Problem to work on — Could you filter the listing for lines with the word "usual" and return them?

Collected data —
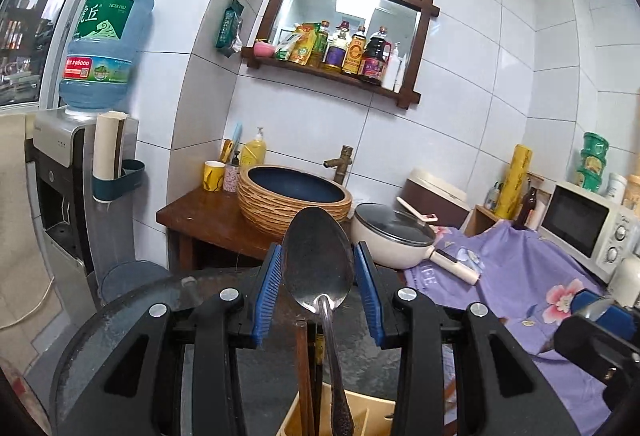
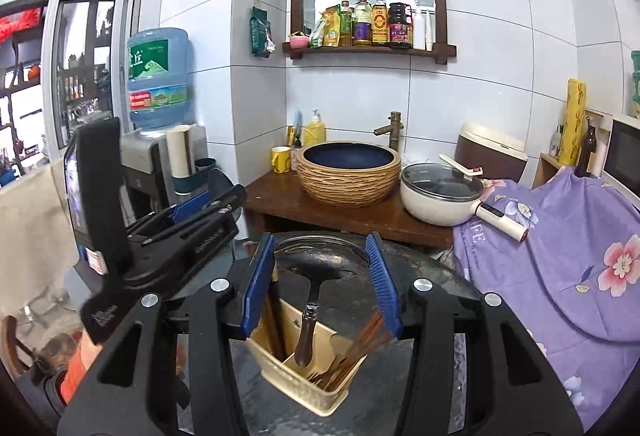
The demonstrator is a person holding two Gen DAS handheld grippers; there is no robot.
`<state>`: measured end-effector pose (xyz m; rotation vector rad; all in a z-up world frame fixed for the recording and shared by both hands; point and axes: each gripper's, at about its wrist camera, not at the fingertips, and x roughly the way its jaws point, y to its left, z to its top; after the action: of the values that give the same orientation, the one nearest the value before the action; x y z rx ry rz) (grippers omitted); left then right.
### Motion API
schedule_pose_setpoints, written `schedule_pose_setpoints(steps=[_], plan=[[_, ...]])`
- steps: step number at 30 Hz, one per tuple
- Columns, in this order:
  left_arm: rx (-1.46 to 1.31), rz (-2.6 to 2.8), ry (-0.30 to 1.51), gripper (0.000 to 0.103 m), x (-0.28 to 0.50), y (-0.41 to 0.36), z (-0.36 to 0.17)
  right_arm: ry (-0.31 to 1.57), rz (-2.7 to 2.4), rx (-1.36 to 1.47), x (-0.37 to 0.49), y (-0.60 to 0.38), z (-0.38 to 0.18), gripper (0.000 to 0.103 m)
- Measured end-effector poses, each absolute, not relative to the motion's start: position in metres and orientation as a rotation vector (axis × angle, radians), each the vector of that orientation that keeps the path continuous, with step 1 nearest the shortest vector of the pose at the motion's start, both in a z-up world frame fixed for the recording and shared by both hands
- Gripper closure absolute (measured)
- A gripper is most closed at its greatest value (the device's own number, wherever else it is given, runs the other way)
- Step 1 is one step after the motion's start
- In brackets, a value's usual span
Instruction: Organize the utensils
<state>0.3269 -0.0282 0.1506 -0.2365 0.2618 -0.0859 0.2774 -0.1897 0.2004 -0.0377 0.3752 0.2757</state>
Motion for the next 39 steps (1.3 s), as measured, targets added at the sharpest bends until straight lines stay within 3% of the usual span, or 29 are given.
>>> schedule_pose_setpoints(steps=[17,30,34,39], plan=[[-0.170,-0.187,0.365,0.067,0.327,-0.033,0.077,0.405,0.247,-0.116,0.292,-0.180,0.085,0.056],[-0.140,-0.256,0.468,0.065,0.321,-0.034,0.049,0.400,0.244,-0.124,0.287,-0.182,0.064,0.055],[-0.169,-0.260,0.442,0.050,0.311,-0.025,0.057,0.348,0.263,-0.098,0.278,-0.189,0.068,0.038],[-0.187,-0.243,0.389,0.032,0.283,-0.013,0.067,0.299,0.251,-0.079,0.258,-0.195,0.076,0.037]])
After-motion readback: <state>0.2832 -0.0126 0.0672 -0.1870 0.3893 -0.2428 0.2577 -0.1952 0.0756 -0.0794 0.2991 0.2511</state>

Response to the task —
- In brackets, a value's usual span
Motion for the next 39 steps (1.3 s), as measured, targets added at the sharpest bends until straight lines stay within 3% of the usual span, or 29 are given.

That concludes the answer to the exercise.